Database page size is one of the reasons why it's generally better to have multiple small tables as opposed to a denormalized table that contains a large number of columns.

Understanding Denormalization

The opposite of normalization is denormalization, which essentially amounts to creating large, flat table structures that have all of the columns you need on a single row. Denormalized tables are generally used for reporting, for derived tables, or for data warehousing. In general, it's not recommended to use a denormalized schema unless it's for one of those reasons—generally in a data warehouse or "business intelligence" environment.
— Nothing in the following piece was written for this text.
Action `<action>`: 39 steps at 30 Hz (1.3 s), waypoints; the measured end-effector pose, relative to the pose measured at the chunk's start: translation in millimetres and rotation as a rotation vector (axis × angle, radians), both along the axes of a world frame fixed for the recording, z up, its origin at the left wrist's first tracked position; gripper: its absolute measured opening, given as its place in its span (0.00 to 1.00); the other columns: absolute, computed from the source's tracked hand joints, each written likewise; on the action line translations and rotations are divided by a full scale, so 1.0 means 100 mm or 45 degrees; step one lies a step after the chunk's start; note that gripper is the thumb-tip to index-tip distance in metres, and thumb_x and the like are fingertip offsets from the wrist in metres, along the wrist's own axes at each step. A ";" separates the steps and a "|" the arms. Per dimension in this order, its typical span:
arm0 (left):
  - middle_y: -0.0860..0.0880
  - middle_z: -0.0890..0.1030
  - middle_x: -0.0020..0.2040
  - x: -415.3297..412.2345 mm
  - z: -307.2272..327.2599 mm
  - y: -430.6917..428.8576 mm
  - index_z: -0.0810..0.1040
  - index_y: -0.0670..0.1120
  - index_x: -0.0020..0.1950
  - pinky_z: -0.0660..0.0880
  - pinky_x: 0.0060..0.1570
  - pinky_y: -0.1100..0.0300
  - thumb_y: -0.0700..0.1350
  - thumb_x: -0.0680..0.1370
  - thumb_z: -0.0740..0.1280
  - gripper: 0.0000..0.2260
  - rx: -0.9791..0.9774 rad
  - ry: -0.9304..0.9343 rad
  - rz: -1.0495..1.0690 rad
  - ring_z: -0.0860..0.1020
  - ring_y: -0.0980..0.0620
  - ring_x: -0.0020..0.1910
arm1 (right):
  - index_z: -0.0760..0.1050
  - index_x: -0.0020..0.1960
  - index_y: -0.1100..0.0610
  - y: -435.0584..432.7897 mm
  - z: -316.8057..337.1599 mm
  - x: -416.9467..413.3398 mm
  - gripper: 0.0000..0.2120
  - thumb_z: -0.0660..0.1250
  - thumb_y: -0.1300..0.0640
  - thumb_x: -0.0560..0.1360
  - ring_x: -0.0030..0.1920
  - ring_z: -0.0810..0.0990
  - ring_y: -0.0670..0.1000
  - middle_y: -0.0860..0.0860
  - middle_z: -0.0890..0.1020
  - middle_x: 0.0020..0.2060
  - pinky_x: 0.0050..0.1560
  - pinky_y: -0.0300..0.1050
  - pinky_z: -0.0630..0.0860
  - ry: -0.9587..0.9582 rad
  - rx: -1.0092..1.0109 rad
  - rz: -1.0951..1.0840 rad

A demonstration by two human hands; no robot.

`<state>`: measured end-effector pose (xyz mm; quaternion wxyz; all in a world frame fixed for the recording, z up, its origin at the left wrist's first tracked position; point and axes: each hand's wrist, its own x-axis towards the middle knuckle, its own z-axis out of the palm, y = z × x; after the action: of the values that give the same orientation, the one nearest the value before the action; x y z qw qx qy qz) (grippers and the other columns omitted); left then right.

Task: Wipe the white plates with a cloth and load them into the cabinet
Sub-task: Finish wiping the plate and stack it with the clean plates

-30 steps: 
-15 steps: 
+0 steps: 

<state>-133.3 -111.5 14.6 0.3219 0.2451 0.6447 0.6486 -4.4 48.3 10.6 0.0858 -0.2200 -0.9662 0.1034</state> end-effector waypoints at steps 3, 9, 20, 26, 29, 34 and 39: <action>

The performance benefit of these tables comes from the fact that the database doesn't need to join multiple tables together. Denormalization is useful for situations where you need most of the data that's in the table. If a denormalized table has 40 columns, and you really only need the data in two of the columns the majority of the time, you're likely better off just using a regular normalized table schema to achieve optimal performance.

Understanding the Dangers of Database Design Slippage

You have to maintain a fine balance when creating a database schema between three main elements:

Clean normalized design
Performance
Speed of development

If you're designing a large, complicated application, a good normalized design is probably the way to go. If scalability is the prime consideration, then performance comes first. If the application you're developing is small and doesn't have scalability requirements, obviously speed of development is at the top of your list.

Above all, make sure you're designing the application the way it's needed, and as with all professional applications, make the right tool for the job and avoid architectural "gold plating" (creating a system that is beautifully geeky to a programmer but doesn't solve the business problem any better than a less-geeky solution). The people who pay your salary probably don't know or care that your application uses an absolutely perfect normal form.

With this consideration, you have to be careful when you start slipping from clean design because without discipline it can become a "slippery slope." Sometimes doing the "wrong" thing because it's fast can make development slow later as you work to cover up the sins of your past. Always think in terms of both longterm lazy and short-term lazy (described in Chapters 18 and 19).